The assumption check is specifically conducted for models based on Regression (ARIMA, SARIMA -> Auto Regressive). So, the assumption check will be performed only on the model for the Ginger commodity.

1. No-autocorrelation residual

This assumption is to check whether there is still autocorrelation in the residuals. If yes, it indicates that there are still patterns in the data that the model has not captured for forecasting. In that case, the model needs to undergo tuning and further adjustments to improve its performance.

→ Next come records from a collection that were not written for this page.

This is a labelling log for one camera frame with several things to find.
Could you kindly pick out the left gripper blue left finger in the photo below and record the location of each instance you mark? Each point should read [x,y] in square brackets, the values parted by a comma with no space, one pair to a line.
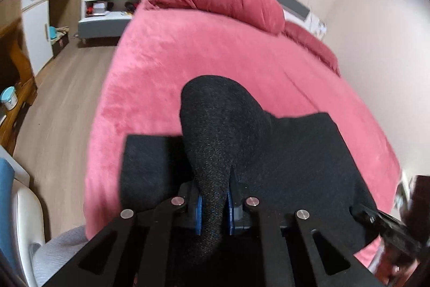
[133,249]

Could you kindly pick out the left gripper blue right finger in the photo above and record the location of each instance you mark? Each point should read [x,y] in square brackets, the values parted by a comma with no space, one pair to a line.
[296,249]

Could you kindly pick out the black knitted garment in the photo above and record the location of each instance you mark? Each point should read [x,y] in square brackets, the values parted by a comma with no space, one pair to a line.
[288,163]

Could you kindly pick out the person's right hand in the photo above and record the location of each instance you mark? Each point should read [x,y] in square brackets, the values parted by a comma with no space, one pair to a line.
[386,268]

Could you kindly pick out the grey knitted sleeve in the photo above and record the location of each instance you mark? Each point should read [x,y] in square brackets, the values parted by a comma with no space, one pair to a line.
[53,255]

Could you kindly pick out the white and blue chair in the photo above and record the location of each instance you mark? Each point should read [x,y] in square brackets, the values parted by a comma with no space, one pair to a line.
[22,223]

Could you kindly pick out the dark pink pillow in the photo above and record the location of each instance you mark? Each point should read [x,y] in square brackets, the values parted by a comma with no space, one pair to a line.
[315,46]

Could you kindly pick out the pink velvet bed cover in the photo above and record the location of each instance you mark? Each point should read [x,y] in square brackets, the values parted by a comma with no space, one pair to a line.
[161,50]

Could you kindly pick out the light blue white jar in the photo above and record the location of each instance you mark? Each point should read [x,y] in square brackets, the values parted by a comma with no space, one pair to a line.
[9,98]

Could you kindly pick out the wooden shelf unit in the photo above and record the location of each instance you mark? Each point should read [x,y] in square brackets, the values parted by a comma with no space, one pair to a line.
[18,86]

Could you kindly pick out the small dark storage box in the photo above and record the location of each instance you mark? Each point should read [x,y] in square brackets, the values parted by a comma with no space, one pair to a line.
[59,38]

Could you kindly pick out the white bedside table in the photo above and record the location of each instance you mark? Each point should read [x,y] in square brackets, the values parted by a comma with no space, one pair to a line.
[105,18]

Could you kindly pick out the white and wood desk cabinet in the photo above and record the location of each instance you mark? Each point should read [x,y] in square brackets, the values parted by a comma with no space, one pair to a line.
[38,16]

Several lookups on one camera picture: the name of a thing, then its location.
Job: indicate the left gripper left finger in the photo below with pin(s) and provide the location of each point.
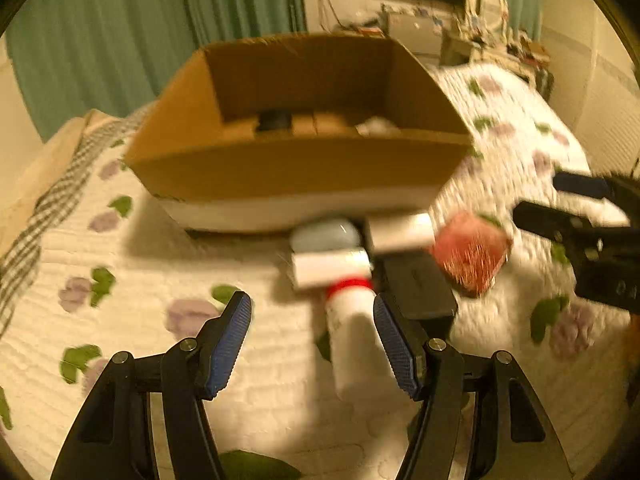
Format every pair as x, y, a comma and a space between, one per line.
112, 437

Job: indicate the grey UGREEN charger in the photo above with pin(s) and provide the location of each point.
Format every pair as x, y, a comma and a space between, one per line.
417, 286

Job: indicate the grey checkered bedsheet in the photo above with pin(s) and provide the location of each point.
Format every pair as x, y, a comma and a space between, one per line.
19, 267

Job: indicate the light blue oval case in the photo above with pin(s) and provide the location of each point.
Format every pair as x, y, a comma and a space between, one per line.
325, 235

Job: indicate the silver mini fridge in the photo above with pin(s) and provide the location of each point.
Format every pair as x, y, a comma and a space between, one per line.
420, 34

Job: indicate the white floral quilt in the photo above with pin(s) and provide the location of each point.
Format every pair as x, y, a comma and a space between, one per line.
119, 274

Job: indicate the white electric screwdriver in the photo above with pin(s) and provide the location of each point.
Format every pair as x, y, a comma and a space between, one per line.
377, 126

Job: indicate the white oval vanity mirror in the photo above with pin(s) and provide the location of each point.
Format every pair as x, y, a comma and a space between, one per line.
491, 15

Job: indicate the beige pillow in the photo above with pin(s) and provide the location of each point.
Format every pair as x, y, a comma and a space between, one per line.
19, 197

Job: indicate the white small box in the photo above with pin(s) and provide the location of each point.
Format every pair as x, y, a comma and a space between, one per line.
323, 269

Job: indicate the white box upper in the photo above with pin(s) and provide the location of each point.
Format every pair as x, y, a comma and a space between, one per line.
398, 232

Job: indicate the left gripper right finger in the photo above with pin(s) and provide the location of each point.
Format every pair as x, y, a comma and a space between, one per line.
512, 436

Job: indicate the black cylindrical device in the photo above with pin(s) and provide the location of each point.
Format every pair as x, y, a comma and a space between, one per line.
274, 120

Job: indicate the brown cardboard box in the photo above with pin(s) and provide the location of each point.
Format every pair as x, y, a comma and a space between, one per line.
198, 154

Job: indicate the white bottle red band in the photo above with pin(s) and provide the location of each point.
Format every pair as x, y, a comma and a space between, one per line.
360, 368

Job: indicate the white dressing table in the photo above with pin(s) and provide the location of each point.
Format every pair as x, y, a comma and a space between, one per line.
455, 50

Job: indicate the green curtain left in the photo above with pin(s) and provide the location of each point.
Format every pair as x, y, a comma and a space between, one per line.
116, 55

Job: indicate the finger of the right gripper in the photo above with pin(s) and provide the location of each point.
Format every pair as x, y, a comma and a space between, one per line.
566, 228
620, 190

\(H_0\): residual has no-autocorrelation

\(H_1\): residual has autocorrelation

Box.test(model_best[[4]]$residuals, type = "Ljung-Box")
#> 
#>  Box-Ljung test
#> 
#> data:  model_best[[4]]$residuals
#> X-squared = 0.00011024, df = 1, p-value = 0.9916

Because the p-value is greater than 0.05, the model fails to reject the null hypothesis (H0), indicating that the residuals have no autocorrelation. This means that the assumption of no autocorrelation is met, and the model is capturing the relevant patterns in the data for forecasting.

2. Normality of Residual

To check the normality of residuals in the time series forecasting results, we can use a histogram plot of the residuals. The histogram will display the frequency distribution of the residuals, and if the distribution is close to a normal distribution (bell-shaped curve), it can be considered that the residuals meet the assumption of normality. However, if the distribution deviates significantly from normal, it may require data transformation or consideration of alternative methods to address the non-normality in the residuals.

ggplotly(gghistogram(model_best[[4]]$residuals)+
           labs(title="Ginger : Histogram of residuals", x = "residuals"))

Based on the plotting results, we can see together that the models with regression-based algorithms are able to meet the assumption of normality in the distribution of residuals. This indicates that the residuals are approximately normally distributed, which is a positive sign for the accuracy and reliability of the forecasting models. It provides confidence that the model assumptions are valid and the forecasts are more robust.